* Task description
Restate word for word the line with "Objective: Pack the" and all lines after it; please stop only at the end of the listing below.

----------------------------------------

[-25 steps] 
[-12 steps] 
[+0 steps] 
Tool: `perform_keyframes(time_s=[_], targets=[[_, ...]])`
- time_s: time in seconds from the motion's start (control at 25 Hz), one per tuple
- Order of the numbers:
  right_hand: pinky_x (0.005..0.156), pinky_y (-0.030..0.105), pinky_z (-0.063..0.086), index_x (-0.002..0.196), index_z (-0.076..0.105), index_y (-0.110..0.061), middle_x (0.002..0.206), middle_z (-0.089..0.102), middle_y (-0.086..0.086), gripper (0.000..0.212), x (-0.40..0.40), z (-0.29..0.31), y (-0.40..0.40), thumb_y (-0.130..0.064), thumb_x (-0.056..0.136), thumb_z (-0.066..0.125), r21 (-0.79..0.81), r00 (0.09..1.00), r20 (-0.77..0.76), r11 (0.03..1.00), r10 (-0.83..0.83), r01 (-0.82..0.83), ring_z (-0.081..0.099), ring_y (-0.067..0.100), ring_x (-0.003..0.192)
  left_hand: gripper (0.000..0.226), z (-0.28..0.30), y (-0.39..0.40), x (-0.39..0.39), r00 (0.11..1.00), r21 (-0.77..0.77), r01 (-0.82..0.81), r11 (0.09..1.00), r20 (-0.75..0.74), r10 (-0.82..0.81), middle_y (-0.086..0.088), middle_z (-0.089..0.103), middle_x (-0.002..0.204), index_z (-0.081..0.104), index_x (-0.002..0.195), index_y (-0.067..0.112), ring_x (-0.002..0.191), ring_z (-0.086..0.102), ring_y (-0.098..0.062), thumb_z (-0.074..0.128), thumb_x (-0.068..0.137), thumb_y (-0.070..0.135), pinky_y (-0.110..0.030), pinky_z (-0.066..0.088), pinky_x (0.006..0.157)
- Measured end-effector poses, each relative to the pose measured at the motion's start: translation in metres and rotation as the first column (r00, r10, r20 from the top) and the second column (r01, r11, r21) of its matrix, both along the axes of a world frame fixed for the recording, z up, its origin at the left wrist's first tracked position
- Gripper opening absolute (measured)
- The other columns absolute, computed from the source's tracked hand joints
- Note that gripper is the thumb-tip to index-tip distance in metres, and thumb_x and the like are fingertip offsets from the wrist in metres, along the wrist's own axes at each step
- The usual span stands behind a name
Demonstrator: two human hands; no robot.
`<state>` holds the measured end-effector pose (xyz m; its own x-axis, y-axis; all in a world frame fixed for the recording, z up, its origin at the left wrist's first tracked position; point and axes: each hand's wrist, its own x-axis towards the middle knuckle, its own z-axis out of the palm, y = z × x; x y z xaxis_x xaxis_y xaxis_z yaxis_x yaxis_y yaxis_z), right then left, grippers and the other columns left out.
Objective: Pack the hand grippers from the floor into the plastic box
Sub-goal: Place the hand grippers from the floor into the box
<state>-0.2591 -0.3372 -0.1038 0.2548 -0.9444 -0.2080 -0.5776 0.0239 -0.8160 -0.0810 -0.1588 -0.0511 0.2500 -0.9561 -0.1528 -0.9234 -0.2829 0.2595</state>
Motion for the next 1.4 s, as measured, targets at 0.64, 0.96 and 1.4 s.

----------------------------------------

* Reply to the exercise
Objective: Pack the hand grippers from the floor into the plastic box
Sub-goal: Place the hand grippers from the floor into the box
<state>-0.2591 -0.3372 -0.1038 0.2548 -0.9444 -0.2080 -0.5776 0.0239 -0.8160 -0.0810 -0.1588 -0.0511 0.2500 -0.9561 -0.1528 -0.9234 -0.2829 0.2595</state>
Motion for the next 1.4 s, as measured, targets at 0.64, 0.96 and 1.4 s.

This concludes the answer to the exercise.